MendenStart von Erlebnis-App

Menden hat jetzt die WebApp Erlebnis.Stadt gestartet.
v.l. Svenja Schönert, Robin Eisbach, beide Mendigital; Eva Ellert, Melanie Kersting, beide StadtMarketing Menden; Bürgermeisterin Manuela Schmidt
(Bildquelle: Stadt Menden/Vanessa Wittenburg)
Mit dem offiziellen Start der WebApp Erlebnis.Stadt positioniert sich die sauerländische Stadt Menden als digitale Erlebnisstadt und macht eine Vielzahl bislang wenig sichtbarer Angebote zentral zugänglich. Wie die Stadt Menden berichtet, ist die Plattform unter www.erlebnis.menden.de ohne App-Download nutzbar und richtet sich gleichermaßen an Bürger wie an Besucher.
Entwickelt wurde Erlebnis.Stadt im Rahmen des Smart-City-Projekts der Stadt unter Federführung von mendigital. Ziel ist es, Menden neu erfahrbar zu machen, indem nicht allein Standorte angezeigt werden, sondern konkrete Aktivitäten und Besonderheiten, die sich dort erleben lassen. Damit unterscheidet sich die Lösung bewusst von klassischen Kartendiensten wie Google Maps, die vor allem Orte und Adressen abbilden.
Die Plattform versammelt mehrere hundert sogenannte Mikro-Erlebnisse, darunter einmalige Veranstaltungen ebenso wie dauerhafte Angebote aus den Bereichen Natur, Freizeit, Gastronomie, Einzelhandel und Kultur. Dazu zählen nach Angaben der Projektverantwortlichen sowohl bekannte Termine als auch Geheimtipps, die bisher digital kaum auffindbar waren. Die Inhalte sind thematisch gegliedert und lassen sich über verschiedene Filter eingrenzen, etwa nach Kostenfreiheit, Jahreszeit oder räumlicher Nähe, was eine spontane Nutzung auch unterwegs ermöglichen soll.

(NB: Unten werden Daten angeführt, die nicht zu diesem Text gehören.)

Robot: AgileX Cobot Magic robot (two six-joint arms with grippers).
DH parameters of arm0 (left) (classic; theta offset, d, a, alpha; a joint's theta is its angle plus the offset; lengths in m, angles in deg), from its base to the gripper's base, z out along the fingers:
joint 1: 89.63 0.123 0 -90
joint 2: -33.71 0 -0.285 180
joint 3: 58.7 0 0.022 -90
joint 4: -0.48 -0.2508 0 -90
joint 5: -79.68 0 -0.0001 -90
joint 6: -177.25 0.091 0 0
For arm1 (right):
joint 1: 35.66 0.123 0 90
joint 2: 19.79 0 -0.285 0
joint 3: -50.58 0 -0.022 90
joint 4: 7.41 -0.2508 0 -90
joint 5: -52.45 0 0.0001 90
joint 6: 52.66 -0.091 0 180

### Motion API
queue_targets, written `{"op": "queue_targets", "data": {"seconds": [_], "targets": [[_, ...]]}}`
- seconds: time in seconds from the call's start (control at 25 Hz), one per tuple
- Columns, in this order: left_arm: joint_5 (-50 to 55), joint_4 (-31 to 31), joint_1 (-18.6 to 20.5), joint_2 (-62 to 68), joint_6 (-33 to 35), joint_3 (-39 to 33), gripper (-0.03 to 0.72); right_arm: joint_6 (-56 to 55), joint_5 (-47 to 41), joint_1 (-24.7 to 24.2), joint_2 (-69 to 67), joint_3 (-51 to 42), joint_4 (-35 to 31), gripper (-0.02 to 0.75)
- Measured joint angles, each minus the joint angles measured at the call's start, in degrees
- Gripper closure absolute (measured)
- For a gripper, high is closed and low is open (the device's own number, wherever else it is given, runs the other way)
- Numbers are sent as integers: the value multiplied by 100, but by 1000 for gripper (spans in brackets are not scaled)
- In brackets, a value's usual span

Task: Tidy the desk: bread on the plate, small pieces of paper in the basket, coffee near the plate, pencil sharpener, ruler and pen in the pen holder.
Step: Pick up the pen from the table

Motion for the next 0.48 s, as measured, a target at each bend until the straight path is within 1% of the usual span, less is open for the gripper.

„Mit der Lösung wird Menden völlig neu erlebbar – ich bin begeistert, wie viele Geheimtipps und Kleinigkeiten es zu entdecken gibt“, sagt Bürgermeisterin Manuela Schmidt (CDU). Aus Sicht von mendigital hat das Projekt Modellcharakter. Geschäftsführer Robin Eisbach spricht von einer zentralen Bühne für Angebote, die bislang nur verstreut oder gar nicht auffindbar gewesen seien, und bezeichnet Menden als erste digitale Erlebnis-Stadt dieser Art.
Die technische und konzeptionelle Ausgestaltung sei von Beginn an so angelegt worden, dass andere Kommunen die Plattform übernehmen können. Nach Angaben der Stadt planen Olpe und Bamberg bereits eine Nachnutzung. An der inhaltlichen Vorbereitung war ein breites Netzwerk beteiligt, darunter Verwaltung, Wirtschaftsförderung, Stadtmarketing, Stadtwerke sowie ein regionales Medienhaus. Zudem wurden im Rahmen einer Bürgerbeteiligung rund hundert Erlebnisse direkt von Einwohnern eingereicht.
Erlebnis.Stadt ist Teil der Modellprojekte Smart Cities und wird vom Bundesministerium für Wohnen, Stadtentwicklung und Bauwesen sowie von der KfW gefördert. Die Plattform steht ab sofort zur Verfügung; eigene Erlebnisideen können von Nutzern direkt über die Weboberfläche eingereicht werden.